Task data -
○ ○ ○

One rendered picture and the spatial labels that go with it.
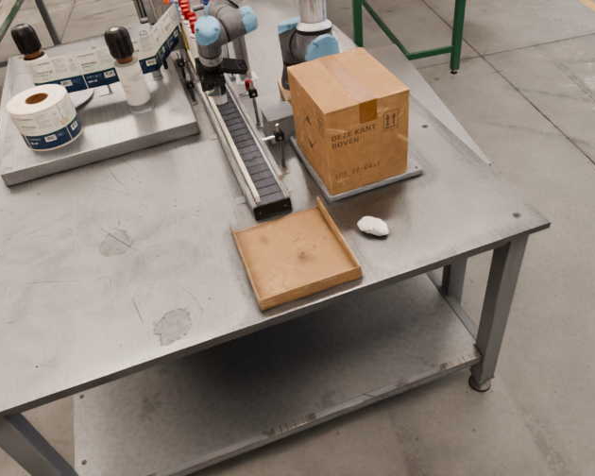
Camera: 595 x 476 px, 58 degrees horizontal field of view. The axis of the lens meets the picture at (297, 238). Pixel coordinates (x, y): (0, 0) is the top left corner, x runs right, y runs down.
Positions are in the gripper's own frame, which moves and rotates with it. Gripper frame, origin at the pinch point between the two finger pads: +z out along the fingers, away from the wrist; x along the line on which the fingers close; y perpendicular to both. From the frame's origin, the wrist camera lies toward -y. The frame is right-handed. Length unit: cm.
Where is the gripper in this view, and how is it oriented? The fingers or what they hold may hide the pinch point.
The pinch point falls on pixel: (222, 93)
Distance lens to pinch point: 196.1
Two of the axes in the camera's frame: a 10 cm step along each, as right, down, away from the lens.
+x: 3.4, 9.0, -2.8
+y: -9.4, 3.0, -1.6
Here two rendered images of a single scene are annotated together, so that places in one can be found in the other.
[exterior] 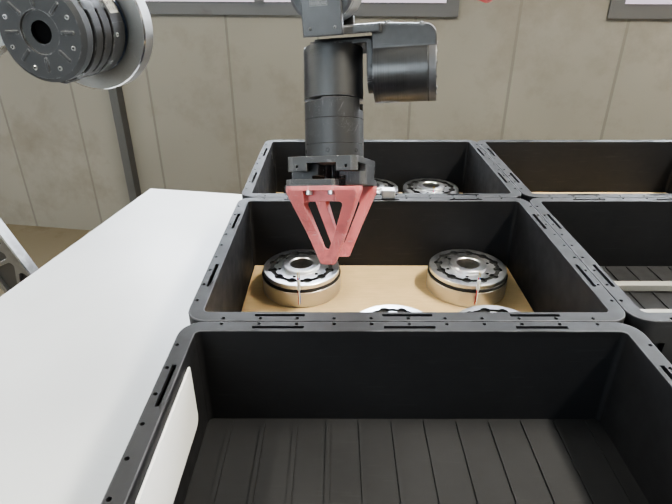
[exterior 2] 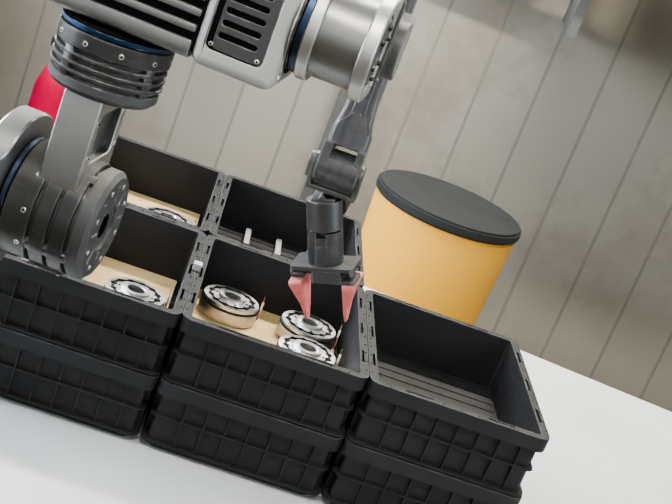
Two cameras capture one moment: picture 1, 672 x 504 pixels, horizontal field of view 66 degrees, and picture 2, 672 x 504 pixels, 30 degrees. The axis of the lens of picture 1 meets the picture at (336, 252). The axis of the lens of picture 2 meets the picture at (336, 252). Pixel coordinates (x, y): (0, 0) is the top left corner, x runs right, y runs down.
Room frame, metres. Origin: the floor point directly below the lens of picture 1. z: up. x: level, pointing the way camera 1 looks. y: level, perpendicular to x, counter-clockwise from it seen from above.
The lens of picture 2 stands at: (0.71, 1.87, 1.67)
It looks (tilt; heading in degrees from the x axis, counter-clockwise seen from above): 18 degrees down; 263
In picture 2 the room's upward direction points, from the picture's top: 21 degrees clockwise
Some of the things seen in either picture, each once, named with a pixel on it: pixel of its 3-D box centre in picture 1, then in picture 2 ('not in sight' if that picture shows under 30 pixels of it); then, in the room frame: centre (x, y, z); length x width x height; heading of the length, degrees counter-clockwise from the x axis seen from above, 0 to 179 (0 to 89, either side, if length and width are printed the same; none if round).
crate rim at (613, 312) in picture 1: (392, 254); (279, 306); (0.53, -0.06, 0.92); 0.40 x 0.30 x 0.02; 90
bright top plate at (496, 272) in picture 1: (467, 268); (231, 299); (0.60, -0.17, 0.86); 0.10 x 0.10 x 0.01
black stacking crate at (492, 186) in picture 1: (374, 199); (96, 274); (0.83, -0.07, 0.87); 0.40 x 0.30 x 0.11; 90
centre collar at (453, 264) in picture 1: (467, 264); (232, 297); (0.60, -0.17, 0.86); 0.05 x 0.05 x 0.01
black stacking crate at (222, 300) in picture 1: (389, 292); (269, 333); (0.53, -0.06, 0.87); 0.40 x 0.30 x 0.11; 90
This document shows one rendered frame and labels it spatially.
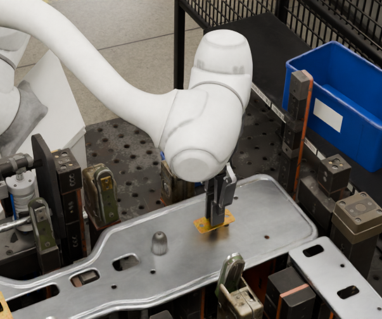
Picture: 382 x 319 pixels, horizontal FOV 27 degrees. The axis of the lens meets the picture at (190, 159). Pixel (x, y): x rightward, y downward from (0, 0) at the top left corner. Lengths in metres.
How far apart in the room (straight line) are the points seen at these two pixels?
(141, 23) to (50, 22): 2.78
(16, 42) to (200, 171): 0.91
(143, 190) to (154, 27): 2.05
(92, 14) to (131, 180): 2.15
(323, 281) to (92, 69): 0.63
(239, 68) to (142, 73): 2.47
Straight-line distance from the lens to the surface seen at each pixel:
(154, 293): 1.56
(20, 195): 1.65
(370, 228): 1.68
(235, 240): 1.66
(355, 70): 1.96
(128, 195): 2.17
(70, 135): 1.94
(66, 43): 1.37
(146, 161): 2.27
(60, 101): 2.04
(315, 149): 1.86
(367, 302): 1.60
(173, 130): 1.25
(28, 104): 2.09
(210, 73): 1.35
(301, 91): 1.77
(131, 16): 4.23
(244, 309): 1.49
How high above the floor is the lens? 2.22
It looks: 42 degrees down
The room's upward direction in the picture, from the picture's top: 2 degrees clockwise
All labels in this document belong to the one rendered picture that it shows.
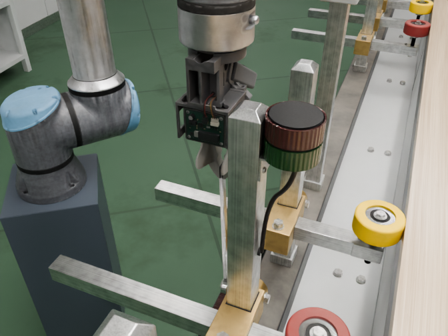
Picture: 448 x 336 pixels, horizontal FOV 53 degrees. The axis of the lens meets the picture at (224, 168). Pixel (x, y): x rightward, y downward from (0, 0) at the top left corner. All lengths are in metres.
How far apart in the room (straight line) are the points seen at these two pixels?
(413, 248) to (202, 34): 0.45
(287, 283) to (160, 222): 1.22
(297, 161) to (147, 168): 1.97
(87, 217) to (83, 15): 0.53
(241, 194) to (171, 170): 1.85
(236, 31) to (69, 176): 0.87
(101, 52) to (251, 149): 0.78
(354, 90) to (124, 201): 1.18
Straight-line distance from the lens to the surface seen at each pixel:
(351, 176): 1.33
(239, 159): 0.48
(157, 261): 1.89
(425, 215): 0.81
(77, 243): 1.36
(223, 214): 0.68
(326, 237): 0.80
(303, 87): 0.70
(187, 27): 0.52
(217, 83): 0.54
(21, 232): 1.33
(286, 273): 0.92
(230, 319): 0.64
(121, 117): 1.24
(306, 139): 0.43
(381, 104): 1.73
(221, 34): 0.51
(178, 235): 1.99
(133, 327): 0.32
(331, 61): 0.96
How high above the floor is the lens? 1.40
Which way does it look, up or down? 37 degrees down
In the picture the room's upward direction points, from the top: straight up

○ ○ ○

Work to be completed - When you retype the material above, copy each line exactly and drop whatever images appear in it.

Your response -
One rendered picture and the spatial labels that go with it.
Camera: 595 x 476 px, 58 degrees horizontal field of view. The axis of the lens meets the picture at (297, 238). Pixel coordinates (x, y): (0, 0) is the top left corner, x runs right, y runs down.
Positions are in the gripper's own frame, which moves and rotates with it. Gripper frame, origin at the pinch point between the two finger pads: +z out along the fingers, away from the wrist; x along the line on which the fingers close; y perpendicular to both. From the frame's origin, the wrist camera lies toward -y. The frame is right-handed. Length unit: cm.
Where is the gripper in this view, and how is it oriented? The fingers or what they hold may hide the pinch point.
The pinch point falls on pixel: (222, 93)
Distance lens to pinch point: 196.1
Two of the axes in the camera's frame: a 10 cm step along each, as right, down, away from the lens.
+x: 3.4, 9.0, -2.8
+y: -9.4, 3.0, -1.6
Here two rendered images of a single scene are annotated together, so that places in one can be found in the other.
[exterior] 
[exterior 2] 
Two cameras capture one moment: picture 1, 672 x 504 pixels, horizontal field of view 66 degrees, and picture 2, 672 x 504 pixels, 30 degrees. The axis of the lens of picture 1 meets the picture at (336, 252). The axis of the lens of picture 2 meets the picture at (336, 252). Pixel coordinates (x, y): (0, 0) is the top left corner, x runs right, y runs down.
Room frame, metres. Origin: the floor point directly below the lens of picture 1. z: up. x: level, pointing the way camera 1 looks. y: level, perpendicular to x, counter-clockwise from it seen from above.
The lens of picture 2 stands at: (0.71, 1.87, 1.67)
It looks (tilt; heading in degrees from the x axis, counter-clockwise seen from above): 18 degrees down; 263
In picture 2 the room's upward direction points, from the picture's top: 21 degrees clockwise
Some of the things seen in either picture, each once, named with a pixel on it: pixel of its 3-D box centre in picture 1, then in picture 2 ('not in sight' if that picture shows under 30 pixels of it); then, in the room frame: centre (x, y, z); length x width x height; heading of the length, degrees counter-clockwise from the x axis seen from above, 0 to 179 (0 to 89, either side, if length and width are printed the same; none if round).
crate rim at (613, 312) in picture 1: (392, 254); (279, 306); (0.53, -0.06, 0.92); 0.40 x 0.30 x 0.02; 90
bright top plate at (496, 272) in picture 1: (467, 268); (231, 299); (0.60, -0.17, 0.86); 0.10 x 0.10 x 0.01
black stacking crate at (492, 186) in picture 1: (374, 199); (96, 274); (0.83, -0.07, 0.87); 0.40 x 0.30 x 0.11; 90
centre collar at (453, 264) in picture 1: (467, 264); (232, 297); (0.60, -0.17, 0.86); 0.05 x 0.05 x 0.01
black stacking crate at (222, 300) in picture 1: (389, 292); (269, 333); (0.53, -0.06, 0.87); 0.40 x 0.30 x 0.11; 90
This document shows one rendered frame and labels it spatially.
Picture: 382 x 319 pixels, horizontal FOV 27 degrees. The axis of the lens meets the picture at (190, 159). Pixel (x, y): x rightward, y downward from (0, 0) at the top left corner. Lengths in metres.
How far apart in the room (straight line) are the points seen at these two pixels?
(141, 23) to (50, 22): 2.78
(16, 42) to (200, 171): 0.91
(143, 190) to (154, 27): 2.05
(92, 14) to (131, 180): 2.15
(323, 281) to (92, 69): 0.63
(239, 68) to (142, 73): 2.47
Straight-line distance from the lens to the surface seen at each pixel:
(154, 293): 1.56
(20, 195): 1.65
(370, 228): 1.68
(235, 240): 1.66
(355, 70): 1.96
(128, 195): 2.17
(70, 135): 1.94
(66, 43): 1.37
(146, 161): 2.27
(60, 101): 2.04
(315, 149): 1.86
(367, 302): 1.60
(173, 130): 1.25
(28, 104): 2.09
(210, 73): 1.35
(301, 91): 1.77
(131, 16): 4.23
(244, 309): 1.49
How high above the floor is the lens? 2.22
It looks: 42 degrees down
The room's upward direction in the picture, from the picture's top: 2 degrees clockwise
All labels in this document belong to the one rendered picture that it shows.
Picture: 448 x 336 pixels, horizontal FOV 53 degrees. The axis of the lens meets the picture at (224, 168). Pixel (x, y): x rightward, y downward from (0, 0) at the top left corner. All lengths are in metres.
How far apart in the room (straight line) are the points seen at these two pixels?
(413, 248) to (202, 34): 0.45
(287, 283) to (160, 222): 1.22
(297, 161) to (147, 168): 1.97
(87, 217) to (83, 15): 0.53
(241, 194) to (171, 170): 1.85
(236, 31) to (69, 176): 0.87
(101, 52) to (251, 149): 0.78
(354, 90) to (124, 201): 1.18
Straight-line distance from the lens to the surface seen at each pixel:
(351, 176): 1.33
(239, 159): 0.48
(157, 261): 1.89
(425, 215): 0.81
(77, 243): 1.36
(223, 214): 0.68
(326, 237): 0.80
(303, 87): 0.70
(187, 27): 0.52
(217, 83): 0.54
(21, 232): 1.33
(286, 273): 0.92
(230, 319): 0.64
(121, 117): 1.24
(306, 139): 0.43
(381, 104): 1.73
(221, 34): 0.51
(178, 235): 1.99
(133, 327): 0.32
(331, 61): 0.96
How high above the floor is the lens? 1.40
Which way does it look, up or down? 37 degrees down
In the picture the room's upward direction points, from the top: straight up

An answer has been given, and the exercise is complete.